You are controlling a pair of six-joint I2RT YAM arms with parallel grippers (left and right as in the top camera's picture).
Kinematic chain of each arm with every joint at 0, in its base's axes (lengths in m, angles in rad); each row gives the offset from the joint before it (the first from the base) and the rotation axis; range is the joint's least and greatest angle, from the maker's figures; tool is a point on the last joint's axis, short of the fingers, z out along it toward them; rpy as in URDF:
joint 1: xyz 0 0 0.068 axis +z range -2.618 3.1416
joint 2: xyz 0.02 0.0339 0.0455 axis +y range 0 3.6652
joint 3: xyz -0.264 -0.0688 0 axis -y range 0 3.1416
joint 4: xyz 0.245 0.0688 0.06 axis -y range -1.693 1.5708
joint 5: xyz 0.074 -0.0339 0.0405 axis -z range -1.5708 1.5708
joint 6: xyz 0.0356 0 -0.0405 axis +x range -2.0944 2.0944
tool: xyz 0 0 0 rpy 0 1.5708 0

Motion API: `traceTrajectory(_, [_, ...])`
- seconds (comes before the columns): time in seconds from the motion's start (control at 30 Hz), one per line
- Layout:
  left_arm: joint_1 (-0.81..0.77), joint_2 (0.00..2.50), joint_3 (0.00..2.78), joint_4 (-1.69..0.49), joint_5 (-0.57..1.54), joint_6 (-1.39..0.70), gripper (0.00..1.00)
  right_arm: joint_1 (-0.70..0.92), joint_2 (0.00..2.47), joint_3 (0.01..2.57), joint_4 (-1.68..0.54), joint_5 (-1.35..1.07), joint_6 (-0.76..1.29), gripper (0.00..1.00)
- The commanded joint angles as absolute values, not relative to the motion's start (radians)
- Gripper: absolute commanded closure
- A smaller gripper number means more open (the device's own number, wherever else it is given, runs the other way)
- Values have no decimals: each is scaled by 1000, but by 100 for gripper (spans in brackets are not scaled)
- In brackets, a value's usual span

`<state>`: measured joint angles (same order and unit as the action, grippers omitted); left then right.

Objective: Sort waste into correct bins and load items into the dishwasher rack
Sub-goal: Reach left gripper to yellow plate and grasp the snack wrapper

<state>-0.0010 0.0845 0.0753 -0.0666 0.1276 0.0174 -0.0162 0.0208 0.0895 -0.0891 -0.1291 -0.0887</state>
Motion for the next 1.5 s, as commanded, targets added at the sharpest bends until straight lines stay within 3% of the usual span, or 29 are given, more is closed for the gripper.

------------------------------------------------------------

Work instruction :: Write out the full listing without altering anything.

Answer to this task ::
You are controlling a pair of six-joint I2RT YAM arms with parallel grippers (left and right as in the top camera's picture).
Kinematic chain of each arm with every joint at 0, in its base's axes (lengths in m, angles in rad); each row gives the offset from the joint before it (the first from the base) and the rotation axis; range is the joint's least and greatest angle, from the maker's figures; tool is a point on the last joint's axis, short of the fingers, z out along it toward them; rpy as in URDF:
joint 1: xyz 0 0 0.068 axis +z range -2.618 3.1416
joint 2: xyz 0.02 0.0339 0.0455 axis +y range 0 3.6652
joint 3: xyz -0.264 -0.0688 0 axis -y range 0 3.1416
joint 4: xyz 0.245 0.0688 0.06 axis -y range -1.693 1.5708
joint 5: xyz 0.074 -0.0339 0.0405 axis -z range -1.5708 1.5708
joint 6: xyz 0.0356 0 -0.0405 axis +x range -2.0944 2.0944
tool: xyz 0 0 0 rpy 0 1.5708 0

Motion API: `traceTrajectory(_, [_, ...])`
- seconds (comes before the columns): time in seconds from the motion's start (control at 30 Hz), one per line
- Layout:
  left_arm: joint_1 (-0.81..0.77), joint_2 (0.00..2.50), joint_3 (0.00..2.78), joint_4 (-1.69..0.49), joint_5 (-0.57..1.54), joint_6 (-1.39..0.70), gripper (0.00..1.00)
  right_arm: joint_1 (-0.70..0.92), joint_2 (0.00..2.47), joint_3 (0.01..2.57), joint_4 (-1.68..0.54), joint_5 (-1.35..1.07), joint_6 (-0.76..1.29), gripper (0.00..1.00)
- The commanded joint angles as absolute values, not relative to the motion's start (radians)
- Gripper: absolute commanded closure
- A smaller gripper number means more open (the device's own number, wherever else it is given, runs the other way)
- Values have no decimals: each is scaled by 1000, but by 100 for gripper (spans in brackets are not scaled)
- In brackets, a value's usual span

`<state>`: measured joint angles (same order and unit as the action, grippers omitted); left then right.

Objective: Sort waste into correct bins and load items into the dishwasher rack
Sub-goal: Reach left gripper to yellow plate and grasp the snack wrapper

<state>-0.0010 0.0845 0.0753 -0.0666 0.1276 0.0174 -0.0162 0.0208 0.0895 -0.0891 -0.1291 -0.0887</state>
Motion for the next 1.5 s, as commanded, targets added at the sharpest bends until straight lines stay within 3% of the usual span, or 29 are given, more is closed for the gripper.

Now the exercise is complete.